INFORMATION SUPPLIED
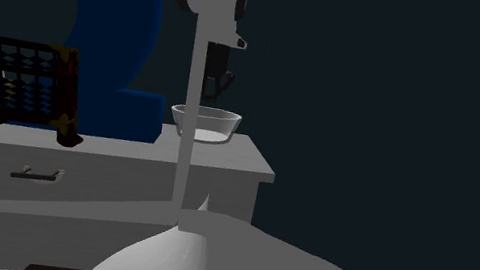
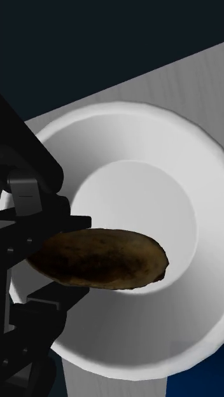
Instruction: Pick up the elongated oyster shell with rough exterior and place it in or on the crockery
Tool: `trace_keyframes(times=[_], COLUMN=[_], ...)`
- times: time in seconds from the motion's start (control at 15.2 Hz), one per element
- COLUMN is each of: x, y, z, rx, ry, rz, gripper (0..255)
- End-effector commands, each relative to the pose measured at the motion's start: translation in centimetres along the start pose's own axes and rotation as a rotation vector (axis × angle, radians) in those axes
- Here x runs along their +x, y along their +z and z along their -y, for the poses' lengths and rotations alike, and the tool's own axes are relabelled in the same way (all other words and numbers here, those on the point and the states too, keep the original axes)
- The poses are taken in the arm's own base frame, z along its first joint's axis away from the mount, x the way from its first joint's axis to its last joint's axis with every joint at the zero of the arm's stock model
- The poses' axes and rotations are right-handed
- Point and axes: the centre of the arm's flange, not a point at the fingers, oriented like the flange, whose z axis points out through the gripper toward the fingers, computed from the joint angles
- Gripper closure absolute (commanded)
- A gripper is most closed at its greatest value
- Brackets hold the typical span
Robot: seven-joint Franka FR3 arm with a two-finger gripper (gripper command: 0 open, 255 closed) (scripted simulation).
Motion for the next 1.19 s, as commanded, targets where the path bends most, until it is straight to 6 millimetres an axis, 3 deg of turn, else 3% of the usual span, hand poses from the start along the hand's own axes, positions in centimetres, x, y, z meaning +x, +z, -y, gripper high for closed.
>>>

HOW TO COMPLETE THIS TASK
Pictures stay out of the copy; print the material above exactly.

TASK SOLUTION
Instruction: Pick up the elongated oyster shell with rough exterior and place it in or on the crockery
Tool: `trace_keyframes(times=[_], COLUMN=[_], ...)`
- times: time in seconds from the motion's start (control at 15.2 Hz), one per element
- COLUMN is each of: x, y, z, rx, ry, rz, gripper (0..255)
- End-effector commands, each relative to the pose measured at the motion's start: translation in centimetres along the start pose's own axes and rotation as a rotation vector (axis × angle, radians) in those axes
- Here x runs along their +x, y along their +z and z along their -y, for the poses' lengths and rotations alike, and the tool's own axes are relabelled in the same way (all other words and numbers here, those on the point and the states too, keep the original axes)
- The poses are taken in the arm's own base frame, z along its first joint's axis away from the mount, x the way from its first joint's axis to its last joint's axis with every joint at the zero of the arm's stock model
- The poses' axes and rotations are right-handed
- Point and axes: the centre of the arm's flange, not a point at the fingers, oriented like the flange, whose z axis points out through the gripper toward the fingers, computed from the joint angles
- Gripper closure absolute (commanded)
- A gripper is most closed at its greatest value
- Brackets hold the typical span
Robot: seven-joint Franka FR3 arm with a two-finger gripper (gripper command: 0 open, 255 closed) (scripted simulation).
Motion for the next 1.19 s, as commanded, targets where the path bends most, until it is straight to 6 millimetres an axis, 3 deg of turn, else 3% of the usual span, hand poses from the start along the hand's own axes, positions in centimetres, x, y, z meaning +x, +z, -y, gripper high for closed.
>>>

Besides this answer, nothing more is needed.